My Email Analytics

Last month, Stephen Wolfram did a blog post on the Personal Analytics of his life. For years, he’s recorded every phone call, keyboard stroke, email, and step. He made beautiful graphs to show his activity over the years. A Wolfram Alpha developer just posted a Mathematica notebook on the Wolfram blog allowing anyone to do the same email analysis that Wolfram did with any IMAP email account. Of course, I dropped what I was doing to try it out with my Gmail account. At first, it failed to finish processing my incoming email because the JVM ran out of memory. It took me a while to figure out how to tell JLink to let Java have more memory1. Here’s a plot of emails sent by from Gmail me over the last six years:

I started using Gmail regularly after I graduated from college in 2008 (once my college Exchange-based email account was gone). My emailing was noticeably sparse from May 2008-May 2009. During that time I was a teacher, and I didn’t spend nearly as much time on a computer as I do now. You can also see a gap during the summer of 2011. I was working at Kiva Systems at the time and primarily used my company email. On the horizontal axis, you notice I’m pretty silent between 11 PM and 7 AM. I need my sleep, and I never work at night! My emailing is light from 6-9 PM too. Here’s a graph of my email received over the past six years. It comes in pretty heavy from 8 AM to midnight!
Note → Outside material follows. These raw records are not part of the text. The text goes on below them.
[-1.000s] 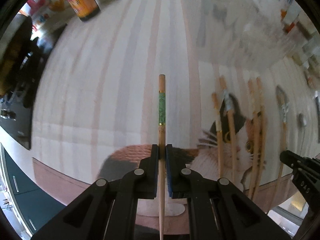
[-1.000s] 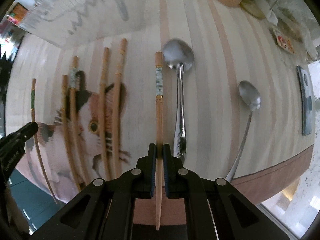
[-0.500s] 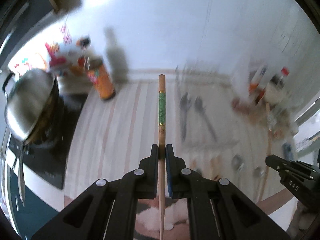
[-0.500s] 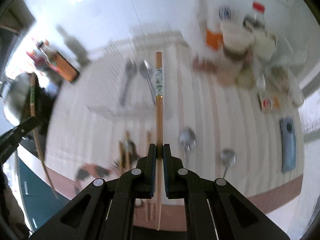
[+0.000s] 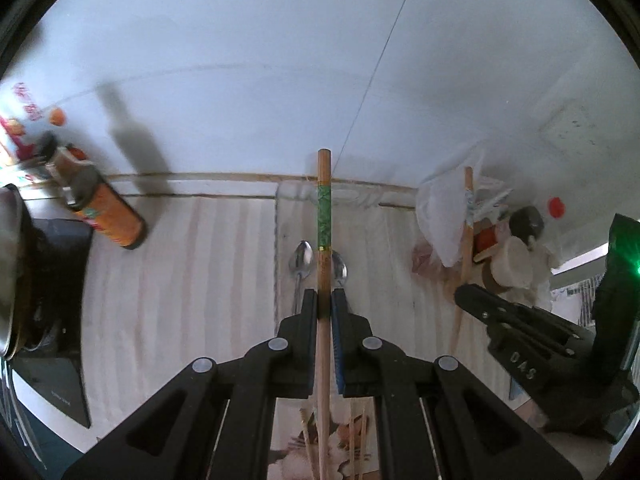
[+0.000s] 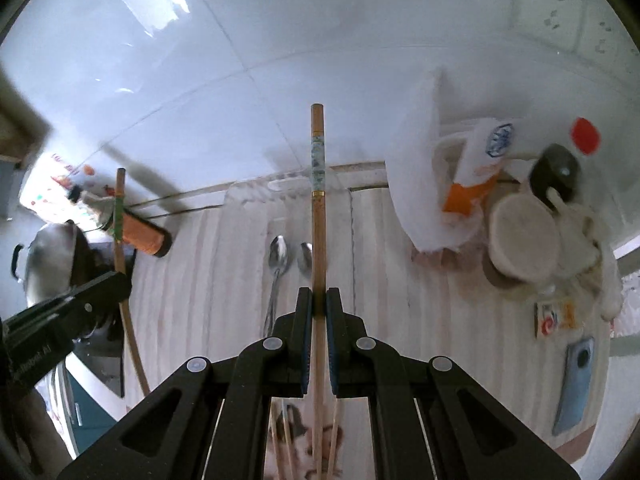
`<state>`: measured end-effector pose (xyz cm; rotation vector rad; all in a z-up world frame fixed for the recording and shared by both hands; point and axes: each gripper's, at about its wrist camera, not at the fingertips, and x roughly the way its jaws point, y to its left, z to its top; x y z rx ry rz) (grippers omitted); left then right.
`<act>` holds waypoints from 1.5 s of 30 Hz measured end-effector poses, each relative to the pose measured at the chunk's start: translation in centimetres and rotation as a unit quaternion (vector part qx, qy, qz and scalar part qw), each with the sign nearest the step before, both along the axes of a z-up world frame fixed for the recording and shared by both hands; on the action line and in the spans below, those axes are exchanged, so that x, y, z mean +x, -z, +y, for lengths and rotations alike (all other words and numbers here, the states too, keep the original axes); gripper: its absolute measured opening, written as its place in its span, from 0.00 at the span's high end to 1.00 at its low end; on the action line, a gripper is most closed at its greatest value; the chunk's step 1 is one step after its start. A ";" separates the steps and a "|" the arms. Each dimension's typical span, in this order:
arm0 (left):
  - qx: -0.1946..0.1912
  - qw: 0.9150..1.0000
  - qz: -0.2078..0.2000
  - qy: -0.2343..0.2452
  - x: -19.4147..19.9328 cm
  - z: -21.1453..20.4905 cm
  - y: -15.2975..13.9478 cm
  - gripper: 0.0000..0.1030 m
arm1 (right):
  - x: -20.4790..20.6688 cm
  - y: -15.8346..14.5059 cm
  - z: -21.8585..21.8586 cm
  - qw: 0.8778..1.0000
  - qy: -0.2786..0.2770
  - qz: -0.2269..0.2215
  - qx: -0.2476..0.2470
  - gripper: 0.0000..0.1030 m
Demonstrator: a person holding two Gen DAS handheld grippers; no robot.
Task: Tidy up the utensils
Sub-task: 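Carry both chopsticks into the basket and open both tools, then grasp a gold-banded chopstick with the left tool while the right tool grasps another chopstick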
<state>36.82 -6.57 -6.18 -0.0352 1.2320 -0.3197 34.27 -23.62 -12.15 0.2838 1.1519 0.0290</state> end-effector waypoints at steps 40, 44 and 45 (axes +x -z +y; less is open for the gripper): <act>0.132 0.989 -0.013 -0.061 -12.5 4.7 11.2 0.02 | -13.3 8.0 -3.4 0.996 0.081 0.021 0.002 0.74; 0.109 0.992 0.066 -0.028 -14.9 3.2 16.0 0.30 | -15.2 11.0 -3.4 0.995 0.080 0.055 0.007 0.74; 0.105 0.990 0.088 -0.019 -15.4 2.7 17.4 0.39 | -15.4 11.6 -3.3 0.995 0.080 0.062 0.008 0.74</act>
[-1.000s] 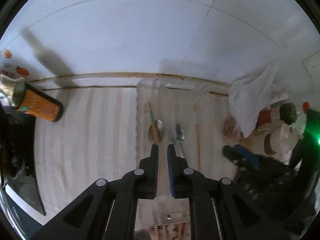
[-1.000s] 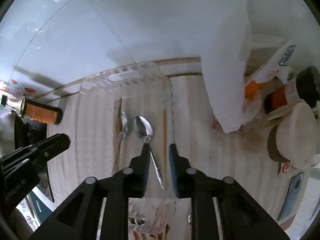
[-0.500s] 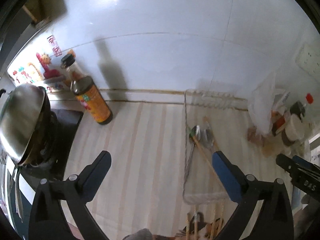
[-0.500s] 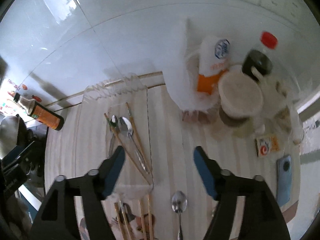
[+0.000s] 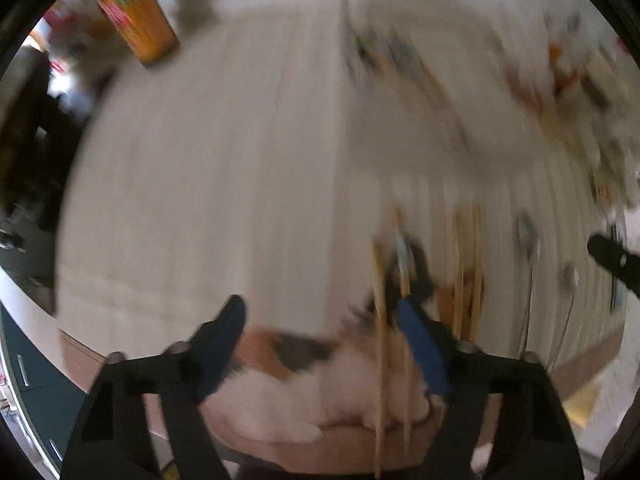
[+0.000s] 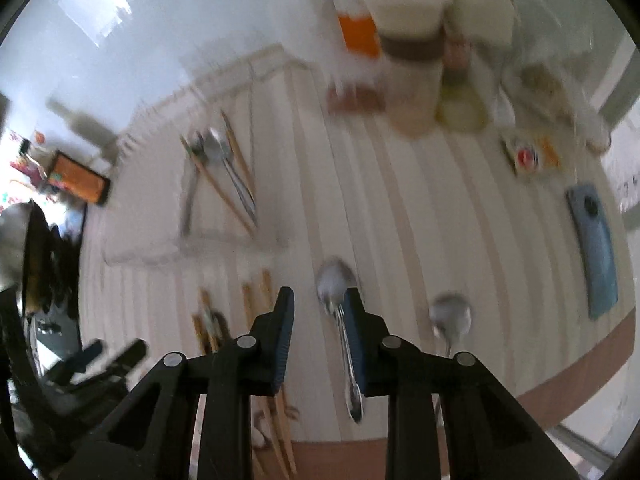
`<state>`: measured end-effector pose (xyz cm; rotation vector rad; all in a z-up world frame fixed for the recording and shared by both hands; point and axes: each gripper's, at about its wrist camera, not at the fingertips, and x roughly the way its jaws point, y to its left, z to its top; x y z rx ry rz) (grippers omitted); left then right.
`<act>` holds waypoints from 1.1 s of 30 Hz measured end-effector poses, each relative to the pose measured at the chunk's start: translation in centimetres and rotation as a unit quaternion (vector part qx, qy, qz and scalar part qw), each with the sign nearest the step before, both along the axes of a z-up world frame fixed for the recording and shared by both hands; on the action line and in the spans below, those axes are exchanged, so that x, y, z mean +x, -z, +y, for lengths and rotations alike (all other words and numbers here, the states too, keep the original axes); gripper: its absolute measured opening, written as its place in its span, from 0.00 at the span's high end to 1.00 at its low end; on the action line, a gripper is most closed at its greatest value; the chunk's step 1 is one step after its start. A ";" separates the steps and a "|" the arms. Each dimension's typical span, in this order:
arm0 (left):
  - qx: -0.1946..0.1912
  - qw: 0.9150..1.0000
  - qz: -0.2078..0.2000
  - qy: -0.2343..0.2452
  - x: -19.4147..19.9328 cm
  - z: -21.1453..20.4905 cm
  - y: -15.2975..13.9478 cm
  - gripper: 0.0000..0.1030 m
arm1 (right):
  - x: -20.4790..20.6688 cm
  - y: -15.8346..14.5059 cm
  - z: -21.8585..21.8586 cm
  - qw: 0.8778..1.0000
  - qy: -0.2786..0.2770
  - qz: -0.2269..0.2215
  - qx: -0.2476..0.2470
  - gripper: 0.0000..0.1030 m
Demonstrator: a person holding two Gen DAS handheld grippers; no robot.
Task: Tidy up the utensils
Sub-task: 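Grasp a gold-banded chopstick with the left tool while the right tool grasps another chopstick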
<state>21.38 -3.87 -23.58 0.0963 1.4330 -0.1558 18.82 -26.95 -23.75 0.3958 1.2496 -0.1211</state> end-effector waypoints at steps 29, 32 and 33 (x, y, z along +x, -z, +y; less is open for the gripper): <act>0.037 0.999 0.026 0.006 -0.4 0.7 2.8 0.96 | -3.0 8.5 7.1 0.986 -0.112 0.114 -0.051 0.94; 0.035 0.999 0.027 0.005 -0.6 1.2 3.2 0.96 | -3.7 8.6 6.6 0.984 -0.118 0.120 -0.059 0.94; 0.035 0.999 0.027 0.005 -0.6 1.2 3.2 0.96 | -3.7 8.6 6.5 0.983 -0.119 0.123 -0.061 0.94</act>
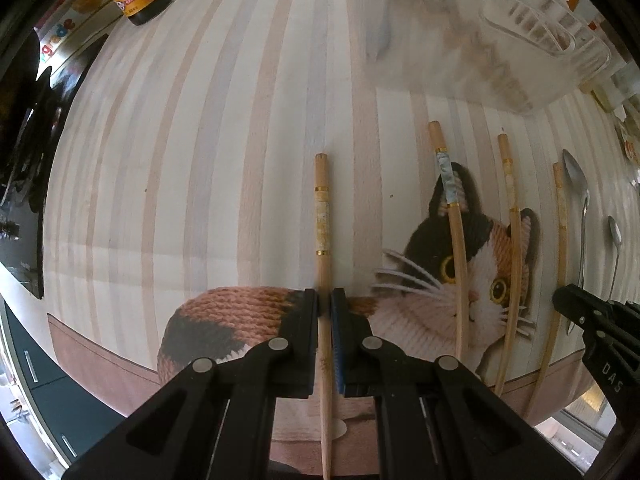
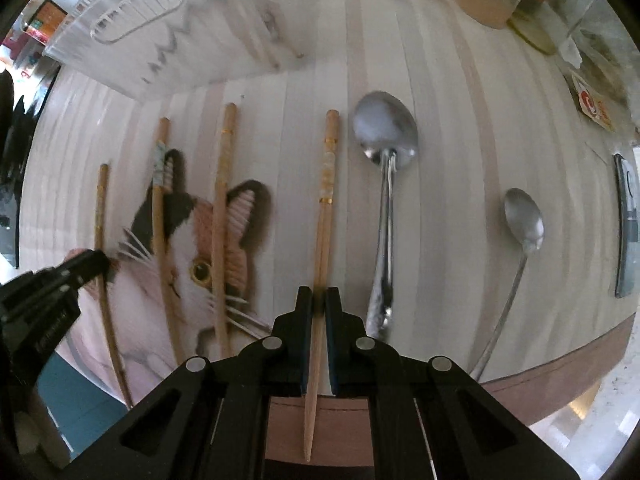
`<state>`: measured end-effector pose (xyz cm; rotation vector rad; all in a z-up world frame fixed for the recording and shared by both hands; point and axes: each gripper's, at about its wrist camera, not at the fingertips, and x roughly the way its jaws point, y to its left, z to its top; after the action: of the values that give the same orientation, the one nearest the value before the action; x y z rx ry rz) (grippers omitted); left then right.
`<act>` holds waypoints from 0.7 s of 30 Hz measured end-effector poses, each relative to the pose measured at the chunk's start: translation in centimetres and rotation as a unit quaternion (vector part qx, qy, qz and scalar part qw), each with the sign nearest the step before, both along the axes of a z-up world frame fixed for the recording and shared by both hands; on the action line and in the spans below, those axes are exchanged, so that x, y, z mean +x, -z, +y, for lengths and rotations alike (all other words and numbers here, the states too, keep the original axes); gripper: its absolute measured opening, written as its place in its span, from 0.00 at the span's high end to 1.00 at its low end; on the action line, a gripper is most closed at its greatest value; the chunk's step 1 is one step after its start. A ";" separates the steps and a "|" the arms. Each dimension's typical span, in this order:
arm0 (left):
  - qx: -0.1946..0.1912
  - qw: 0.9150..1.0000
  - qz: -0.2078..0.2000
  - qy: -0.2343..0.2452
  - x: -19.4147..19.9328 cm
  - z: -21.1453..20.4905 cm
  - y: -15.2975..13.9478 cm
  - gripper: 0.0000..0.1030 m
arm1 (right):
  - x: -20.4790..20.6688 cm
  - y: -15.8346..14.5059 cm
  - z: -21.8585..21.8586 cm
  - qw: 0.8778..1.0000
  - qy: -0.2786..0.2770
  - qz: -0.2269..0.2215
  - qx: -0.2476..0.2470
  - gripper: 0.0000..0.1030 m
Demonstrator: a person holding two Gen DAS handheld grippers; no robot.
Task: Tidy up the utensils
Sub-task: 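Grasp a gold-banded chopstick with the left tool while the right tool grasps another chopstick, then carry both chopsticks over the basket and lower them in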
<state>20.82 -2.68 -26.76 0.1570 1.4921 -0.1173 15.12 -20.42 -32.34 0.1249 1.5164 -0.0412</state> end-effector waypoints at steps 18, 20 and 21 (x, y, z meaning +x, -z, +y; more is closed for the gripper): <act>-0.007 1.000 0.012 0.005 -1.7 1.3 0.4 0.95 | -1.1 0.1 0.6 1.000 -0.019 0.019 -0.015 0.68; -0.007 1.000 0.010 0.004 -2.0 1.2 0.5 0.95 | -1.3 0.1 1.1 0.999 -0.020 0.013 -0.029 0.66; -0.006 1.000 0.009 0.005 -2.3 1.2 0.5 0.95 | -1.4 0.1 1.3 0.999 -0.020 0.009 -0.035 0.66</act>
<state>18.53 -1.50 -27.24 0.1540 1.5087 -0.1370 13.70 -19.11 -32.39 0.0376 1.5333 -0.0632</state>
The thick line just under 6 AM is the Google Calendar email updates I used to get every morning. I stopped getting those once I got an iPod Touch this past Christmas. I can’t remember what email used to come at 3 AM for a few years. This next graphic shows the average number of emails I receive per day for each month. My amount of emailing ramped up once I started using email. Notice the downward trend on incoming emails recently: I’ve been unsubscribing from unnecessary mailing lists and circulars. My emailing had pretty serious peak last May right before I moved to Boston. Not sure why.

Here we have a histogram of the time at which I send emails. Apparently I’m most likely to send an email just after 10 PM. I wouldn’t have guess that. Don’t expect to hear from me after midnight!

As a good operations researcher, I wondered if I received email according to a Poisson process. I pulled the email time stamp data into R. I get email pretty steadily between 8 AM and 10 PM. I looked at the emails that arrived in that interval since September 2011. The mean interarrival time is 0.53 hours. The standard deviation is 0.92. If it were a poisson process, interarrival times would be exponentially distributed, and the mean and standard deviation would be equal. Below is a histogram of the interarrival times of my emails. The red line is an exponential distribution with the rate set to 1 over the mean interarrival time of my emails. It’s not a terrible fit!2 One reason the email arrival rate might not be exponential is that I frequently have back-and-forth email conversations with people, which skews the distribution towards short interarrival times. I might do some more statistics later, but I have homework to do.


  1. ReinstallJava[CommandLine -> “java”, JVMArguments -> “-Xmx4024m”] [return]
  2. That’s not a official statistical statement! [return]